A vice-presidente nacional da ordem dos engenheiros evidenciaria “que hoje em dia ainda não é fácil chegar a postos de comando e à desigualdade salarial”. “As engenharias são cursos muito trabalhosos e para ganhar o mesmo que em outras áreas, muitas vezes estas jovens optam por tirar cursos mais simples e acessíveis de se fazerem”, dizia a Lídia Santiago, diagnosticando uma falta de paixão pela engenharia nos jovens hoje em dia. A professora Isabel Ribeiro apresentaria remédio para este problema: “A paixão e ambição também se pode ensinar e estimular. Muitas vezes não há conhecimento destas áreas e quem não sabe não pode ter paixão, e temos que ser capazes de a mostrar”.
A presidente da Comissão para a Cidadania e a Igualdade de Género (CIG), Sandra Ribeiro, encerraria a cerimónia contando uma história que demonstraria a cultura sexista que existe em torno da tecnologia. “Estamos, agora, a viver o futuro do trabalho e a digitalização é a chave dos tempos em que vivemos, e dos que se seguem, e as raparigas não podem perder este comboio”, vincou. Realçando também o sucesso deste projeto, a presidente da CIG realçava a importância do envolvimento de empresas, escolas, pais, educadores, profissionais nesta luta, “porque só assim podemos ter sucesso”, concluía.
O Projeto Engenheiras Por Um Dia é uma iniciativa da Secretaria de Estado para a Cidadania e a Igualdade, e é coordenado pela CIG em articulação com a Carta da Diversidade (APPDI), pelo Instituto Superior Técnico e Ordem dos Engenheiros.
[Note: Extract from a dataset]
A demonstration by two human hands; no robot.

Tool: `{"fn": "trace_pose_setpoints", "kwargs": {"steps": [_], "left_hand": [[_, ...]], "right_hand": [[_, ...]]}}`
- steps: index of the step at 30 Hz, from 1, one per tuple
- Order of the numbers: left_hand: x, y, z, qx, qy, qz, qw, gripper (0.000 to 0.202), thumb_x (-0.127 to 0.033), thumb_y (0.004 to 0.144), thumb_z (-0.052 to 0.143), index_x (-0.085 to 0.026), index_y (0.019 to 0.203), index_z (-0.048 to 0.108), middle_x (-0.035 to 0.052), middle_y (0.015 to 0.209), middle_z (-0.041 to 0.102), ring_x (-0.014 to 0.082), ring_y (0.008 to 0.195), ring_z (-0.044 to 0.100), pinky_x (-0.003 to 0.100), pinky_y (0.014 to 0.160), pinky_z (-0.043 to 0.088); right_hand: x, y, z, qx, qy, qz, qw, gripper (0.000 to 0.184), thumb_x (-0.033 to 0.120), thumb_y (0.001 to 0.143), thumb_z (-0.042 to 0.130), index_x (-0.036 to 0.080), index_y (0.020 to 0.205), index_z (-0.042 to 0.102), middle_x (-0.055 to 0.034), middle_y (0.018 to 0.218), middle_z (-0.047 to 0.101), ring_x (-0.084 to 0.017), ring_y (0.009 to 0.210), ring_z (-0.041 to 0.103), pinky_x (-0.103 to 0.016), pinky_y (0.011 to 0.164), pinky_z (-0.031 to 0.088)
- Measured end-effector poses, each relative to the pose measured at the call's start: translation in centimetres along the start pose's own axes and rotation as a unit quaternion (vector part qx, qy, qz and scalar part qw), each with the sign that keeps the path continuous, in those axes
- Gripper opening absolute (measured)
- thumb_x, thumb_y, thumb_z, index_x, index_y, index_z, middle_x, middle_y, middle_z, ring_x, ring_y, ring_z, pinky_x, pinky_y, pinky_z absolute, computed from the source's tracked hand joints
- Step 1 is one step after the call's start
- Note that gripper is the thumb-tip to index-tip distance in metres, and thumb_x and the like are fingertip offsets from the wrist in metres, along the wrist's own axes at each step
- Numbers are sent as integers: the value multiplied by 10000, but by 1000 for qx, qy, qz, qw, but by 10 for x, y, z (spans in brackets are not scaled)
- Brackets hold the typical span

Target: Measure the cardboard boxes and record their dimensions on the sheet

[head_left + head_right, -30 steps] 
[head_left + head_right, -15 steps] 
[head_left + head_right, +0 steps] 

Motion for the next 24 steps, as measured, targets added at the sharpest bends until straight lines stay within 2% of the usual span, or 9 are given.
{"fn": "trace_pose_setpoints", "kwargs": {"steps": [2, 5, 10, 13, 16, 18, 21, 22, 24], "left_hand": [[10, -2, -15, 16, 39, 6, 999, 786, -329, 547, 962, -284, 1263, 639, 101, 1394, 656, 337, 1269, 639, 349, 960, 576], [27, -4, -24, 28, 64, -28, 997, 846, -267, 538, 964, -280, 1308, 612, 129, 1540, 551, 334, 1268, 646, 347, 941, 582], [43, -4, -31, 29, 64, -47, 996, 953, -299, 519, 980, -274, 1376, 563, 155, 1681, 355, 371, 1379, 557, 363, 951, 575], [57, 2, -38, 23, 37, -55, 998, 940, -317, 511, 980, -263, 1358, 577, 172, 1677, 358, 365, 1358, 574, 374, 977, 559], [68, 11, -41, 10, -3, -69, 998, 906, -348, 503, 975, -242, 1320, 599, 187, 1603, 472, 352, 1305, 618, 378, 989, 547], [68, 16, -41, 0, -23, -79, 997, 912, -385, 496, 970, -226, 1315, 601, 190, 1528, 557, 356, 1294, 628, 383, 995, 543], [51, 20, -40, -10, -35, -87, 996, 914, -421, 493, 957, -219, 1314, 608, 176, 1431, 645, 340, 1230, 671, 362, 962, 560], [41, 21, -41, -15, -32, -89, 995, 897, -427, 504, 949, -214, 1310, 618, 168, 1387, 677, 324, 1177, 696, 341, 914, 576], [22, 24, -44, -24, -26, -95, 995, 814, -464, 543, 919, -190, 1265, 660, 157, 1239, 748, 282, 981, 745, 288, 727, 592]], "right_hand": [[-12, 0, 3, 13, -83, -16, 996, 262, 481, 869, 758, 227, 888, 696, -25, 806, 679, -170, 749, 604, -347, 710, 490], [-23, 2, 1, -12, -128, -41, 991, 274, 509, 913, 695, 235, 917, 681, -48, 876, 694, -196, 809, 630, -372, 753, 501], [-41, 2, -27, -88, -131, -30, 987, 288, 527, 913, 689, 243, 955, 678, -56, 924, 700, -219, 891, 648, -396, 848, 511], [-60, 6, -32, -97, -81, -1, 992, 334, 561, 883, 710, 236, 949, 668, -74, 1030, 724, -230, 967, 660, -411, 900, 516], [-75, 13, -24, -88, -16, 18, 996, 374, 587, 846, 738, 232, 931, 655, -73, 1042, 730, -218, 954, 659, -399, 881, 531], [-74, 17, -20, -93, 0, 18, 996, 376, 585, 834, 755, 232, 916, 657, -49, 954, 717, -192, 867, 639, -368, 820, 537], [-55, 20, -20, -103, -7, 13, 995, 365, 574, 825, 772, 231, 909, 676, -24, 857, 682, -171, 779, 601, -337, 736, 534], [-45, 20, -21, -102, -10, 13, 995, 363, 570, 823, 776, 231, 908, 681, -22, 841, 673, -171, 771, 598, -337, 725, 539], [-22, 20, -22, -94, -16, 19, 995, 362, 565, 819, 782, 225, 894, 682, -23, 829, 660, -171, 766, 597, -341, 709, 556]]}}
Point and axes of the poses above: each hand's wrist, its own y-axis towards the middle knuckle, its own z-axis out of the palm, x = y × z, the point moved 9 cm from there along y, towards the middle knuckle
Envolvendo 53 entidades parceiras – empresas e municípios, 22 escolas e 12 institutos de ensino superior o projeto promove junto das jovens a opção pelas engenharias e pelas tecnologias, desconstruindo a ideia de que estas são domínios masculinos. As anteriores edições do projeto já envolveram 7975 jovens do 3.º ciclo e ensino secundário, em mais de 350 atividades.
Além das habituais iniciativas do projeto, esta edição que aposta na componente digital, mantendo as atividades e adaptando-as ao contexto atual de combate à pandemia COVID-19, conta com um projeto-piloto de mentoria e um ciclo de workshops virtuais acerca das várias áreas da engenharia.